Organic Synthesis in Nonionic Microemulsions
The aim of this work has been to explore the use of microemulsions as reaction media for organic synthesis. Another important aim has been to improve the understanding of the reaction kinetics and the mechanism of the reaction in this type of surfactant system.
Three different types of reactions have been investigated in this work, which has been performed mainly with nonionic microemulsions. As expected, the reactions studied were much faster in a microemulsion compared to the same reactions performed in a corresponding two-phase system. Most reaction rates have been monitored by 1H-NMR, but in one study UV spectroscopy was employed as method.

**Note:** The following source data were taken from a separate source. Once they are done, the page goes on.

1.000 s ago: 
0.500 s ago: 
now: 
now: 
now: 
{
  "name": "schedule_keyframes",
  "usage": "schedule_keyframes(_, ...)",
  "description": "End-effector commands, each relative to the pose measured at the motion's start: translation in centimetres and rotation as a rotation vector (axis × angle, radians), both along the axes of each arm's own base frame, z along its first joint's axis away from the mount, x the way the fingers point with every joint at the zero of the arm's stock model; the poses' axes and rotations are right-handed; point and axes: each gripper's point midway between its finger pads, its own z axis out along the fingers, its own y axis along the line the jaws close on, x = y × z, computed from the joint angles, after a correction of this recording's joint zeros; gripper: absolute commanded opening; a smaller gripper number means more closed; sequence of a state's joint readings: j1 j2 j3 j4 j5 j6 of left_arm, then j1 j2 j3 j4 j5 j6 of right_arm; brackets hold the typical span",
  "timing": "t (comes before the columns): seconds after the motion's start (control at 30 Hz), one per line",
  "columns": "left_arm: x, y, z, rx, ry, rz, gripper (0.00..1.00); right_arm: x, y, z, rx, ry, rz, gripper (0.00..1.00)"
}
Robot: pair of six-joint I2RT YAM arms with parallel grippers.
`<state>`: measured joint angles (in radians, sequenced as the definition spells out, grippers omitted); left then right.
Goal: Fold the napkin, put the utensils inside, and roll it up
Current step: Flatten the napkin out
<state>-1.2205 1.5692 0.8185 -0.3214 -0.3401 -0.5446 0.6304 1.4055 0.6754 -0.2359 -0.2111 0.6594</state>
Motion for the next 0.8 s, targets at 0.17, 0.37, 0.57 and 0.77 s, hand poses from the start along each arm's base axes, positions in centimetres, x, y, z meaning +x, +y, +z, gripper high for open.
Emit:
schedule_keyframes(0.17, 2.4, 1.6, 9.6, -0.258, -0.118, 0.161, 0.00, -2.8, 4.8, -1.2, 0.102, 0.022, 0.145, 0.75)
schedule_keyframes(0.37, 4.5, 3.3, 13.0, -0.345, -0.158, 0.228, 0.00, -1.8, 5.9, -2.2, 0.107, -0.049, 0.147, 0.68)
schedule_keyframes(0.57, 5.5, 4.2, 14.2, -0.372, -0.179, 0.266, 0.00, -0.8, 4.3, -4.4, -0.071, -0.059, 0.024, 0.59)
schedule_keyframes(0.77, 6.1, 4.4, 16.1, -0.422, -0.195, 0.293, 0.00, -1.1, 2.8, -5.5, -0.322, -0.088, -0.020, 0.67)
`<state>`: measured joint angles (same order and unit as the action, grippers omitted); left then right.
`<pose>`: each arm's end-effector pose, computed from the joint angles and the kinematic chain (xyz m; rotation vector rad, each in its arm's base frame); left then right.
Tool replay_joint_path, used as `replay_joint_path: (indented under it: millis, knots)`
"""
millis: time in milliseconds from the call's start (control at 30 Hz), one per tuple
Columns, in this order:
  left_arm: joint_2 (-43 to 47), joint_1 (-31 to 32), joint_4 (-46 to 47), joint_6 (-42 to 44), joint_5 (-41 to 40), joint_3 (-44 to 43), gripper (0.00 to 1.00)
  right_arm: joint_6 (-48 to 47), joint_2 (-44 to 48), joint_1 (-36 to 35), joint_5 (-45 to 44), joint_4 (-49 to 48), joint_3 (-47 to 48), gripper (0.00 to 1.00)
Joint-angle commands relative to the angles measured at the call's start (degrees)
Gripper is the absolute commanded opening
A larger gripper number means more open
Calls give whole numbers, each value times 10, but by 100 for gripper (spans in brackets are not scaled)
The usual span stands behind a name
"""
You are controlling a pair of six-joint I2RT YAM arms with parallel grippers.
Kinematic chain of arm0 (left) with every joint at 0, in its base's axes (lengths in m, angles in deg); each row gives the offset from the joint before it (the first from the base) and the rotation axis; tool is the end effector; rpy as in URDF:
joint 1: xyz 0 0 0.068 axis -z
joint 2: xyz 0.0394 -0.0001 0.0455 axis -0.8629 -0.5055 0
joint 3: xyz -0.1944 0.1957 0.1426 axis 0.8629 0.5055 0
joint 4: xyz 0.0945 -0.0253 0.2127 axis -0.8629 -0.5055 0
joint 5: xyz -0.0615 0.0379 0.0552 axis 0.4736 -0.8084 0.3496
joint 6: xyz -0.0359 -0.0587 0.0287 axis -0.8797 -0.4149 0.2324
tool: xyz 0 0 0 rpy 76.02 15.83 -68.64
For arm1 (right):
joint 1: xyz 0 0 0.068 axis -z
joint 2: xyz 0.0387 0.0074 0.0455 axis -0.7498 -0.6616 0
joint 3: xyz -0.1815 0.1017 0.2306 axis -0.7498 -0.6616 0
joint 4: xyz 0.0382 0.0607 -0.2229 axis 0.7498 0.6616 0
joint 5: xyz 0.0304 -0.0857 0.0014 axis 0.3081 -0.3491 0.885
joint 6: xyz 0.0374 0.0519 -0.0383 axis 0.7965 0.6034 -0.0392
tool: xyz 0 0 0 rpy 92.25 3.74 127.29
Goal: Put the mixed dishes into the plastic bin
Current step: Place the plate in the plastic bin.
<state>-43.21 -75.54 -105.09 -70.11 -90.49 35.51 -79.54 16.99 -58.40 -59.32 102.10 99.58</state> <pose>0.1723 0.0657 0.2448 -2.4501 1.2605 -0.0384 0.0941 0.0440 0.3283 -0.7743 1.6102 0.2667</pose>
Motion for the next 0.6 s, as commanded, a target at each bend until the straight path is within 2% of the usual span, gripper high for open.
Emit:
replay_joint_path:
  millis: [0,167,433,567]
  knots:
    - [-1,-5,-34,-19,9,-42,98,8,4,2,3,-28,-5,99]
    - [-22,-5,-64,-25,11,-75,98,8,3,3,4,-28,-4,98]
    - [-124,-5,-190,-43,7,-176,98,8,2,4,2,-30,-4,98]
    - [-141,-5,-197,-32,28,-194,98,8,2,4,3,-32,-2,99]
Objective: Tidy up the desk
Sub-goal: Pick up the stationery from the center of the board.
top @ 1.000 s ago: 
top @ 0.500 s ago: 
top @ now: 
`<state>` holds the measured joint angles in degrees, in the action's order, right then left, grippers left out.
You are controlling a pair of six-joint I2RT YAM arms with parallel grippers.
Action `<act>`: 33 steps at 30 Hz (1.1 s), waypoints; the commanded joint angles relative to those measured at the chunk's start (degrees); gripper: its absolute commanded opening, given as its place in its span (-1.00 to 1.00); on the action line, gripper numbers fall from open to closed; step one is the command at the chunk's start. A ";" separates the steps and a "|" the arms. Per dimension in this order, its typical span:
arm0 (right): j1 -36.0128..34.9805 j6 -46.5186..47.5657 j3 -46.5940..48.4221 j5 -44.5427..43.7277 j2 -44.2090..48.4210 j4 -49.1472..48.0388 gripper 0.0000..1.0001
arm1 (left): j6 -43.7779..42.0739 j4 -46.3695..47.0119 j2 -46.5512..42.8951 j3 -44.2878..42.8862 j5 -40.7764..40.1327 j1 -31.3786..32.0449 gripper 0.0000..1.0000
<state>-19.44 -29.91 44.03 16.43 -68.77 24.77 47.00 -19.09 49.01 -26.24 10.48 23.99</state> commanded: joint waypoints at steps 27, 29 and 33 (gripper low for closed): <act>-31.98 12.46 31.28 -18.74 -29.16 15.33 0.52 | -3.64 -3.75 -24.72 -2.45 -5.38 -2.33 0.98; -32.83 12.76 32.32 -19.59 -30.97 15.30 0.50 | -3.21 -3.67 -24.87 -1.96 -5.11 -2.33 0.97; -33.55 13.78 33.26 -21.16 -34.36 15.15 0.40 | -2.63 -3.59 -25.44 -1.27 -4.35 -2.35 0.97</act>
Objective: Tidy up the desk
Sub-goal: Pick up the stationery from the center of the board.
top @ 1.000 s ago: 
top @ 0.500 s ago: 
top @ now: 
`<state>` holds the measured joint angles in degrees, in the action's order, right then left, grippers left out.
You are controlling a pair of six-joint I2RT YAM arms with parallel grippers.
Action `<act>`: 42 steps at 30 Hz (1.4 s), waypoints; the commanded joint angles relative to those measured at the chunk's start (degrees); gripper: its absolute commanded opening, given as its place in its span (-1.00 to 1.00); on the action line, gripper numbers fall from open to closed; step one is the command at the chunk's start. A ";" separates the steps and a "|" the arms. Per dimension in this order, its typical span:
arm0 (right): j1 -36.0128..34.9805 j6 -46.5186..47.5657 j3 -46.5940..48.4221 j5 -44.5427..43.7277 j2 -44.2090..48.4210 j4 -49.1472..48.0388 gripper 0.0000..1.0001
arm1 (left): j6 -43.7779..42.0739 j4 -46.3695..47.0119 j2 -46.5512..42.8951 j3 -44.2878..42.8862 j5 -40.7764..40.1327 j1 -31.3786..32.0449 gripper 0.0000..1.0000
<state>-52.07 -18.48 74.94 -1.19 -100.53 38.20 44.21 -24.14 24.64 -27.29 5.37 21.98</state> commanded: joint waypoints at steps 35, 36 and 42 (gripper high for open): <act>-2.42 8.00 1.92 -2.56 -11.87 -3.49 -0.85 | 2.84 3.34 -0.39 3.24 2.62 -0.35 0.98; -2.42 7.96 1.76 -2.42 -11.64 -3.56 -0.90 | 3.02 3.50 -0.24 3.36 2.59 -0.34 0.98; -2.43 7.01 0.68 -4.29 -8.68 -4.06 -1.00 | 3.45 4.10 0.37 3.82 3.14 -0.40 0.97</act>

It has been shown that the reactions proceed well in microemulsions based on nonionic surfactants; however, the reaction rate is very dependent on surfactant type. To be more specific, a large difference in reaction rate was found when performing a SN2 reaction in a microemulsion based on an alcohol ethoxylate compared with the same reaction in a very similar microemulsion based on a sugar surfactant. The high reactivity in microemulsions based on alcohol ethoxylates is believed to be due to a favourable microenvironment in the reaction zone. However, it was shown that in both microemulsion types the reaction rate was almost independent of the choice of counterion to the attacking nucleophile. This indicates that complexation of the cation with the surfactant headgroup seems not to be of importance. The reactions in the microemulsions based on alcohol ethoxylates ran surprisingly fast compared to reactions in protic solvents such as methanol. The reaction kinetics was also compared with those found in other self-assembly structures. The reactivity order was micelle > one-phase microemulsion = Winsor system > liquid crystalline phase. Other parameters that affected the reaction kinetics were interfacial area, local concentration of reactants within the subvolumes of the microemulsion, and temperature.
The combination of phase transfer catalysis and the microemulsion approach, i.e., performing a reaction in a microemulsion in presence of a phase transfer agent was shown to be a successful concept. The reaction in the microemulsion was accelerated when a phase transfer agent was added and was faster than the reaction in the two-phase system with phase transfer agent.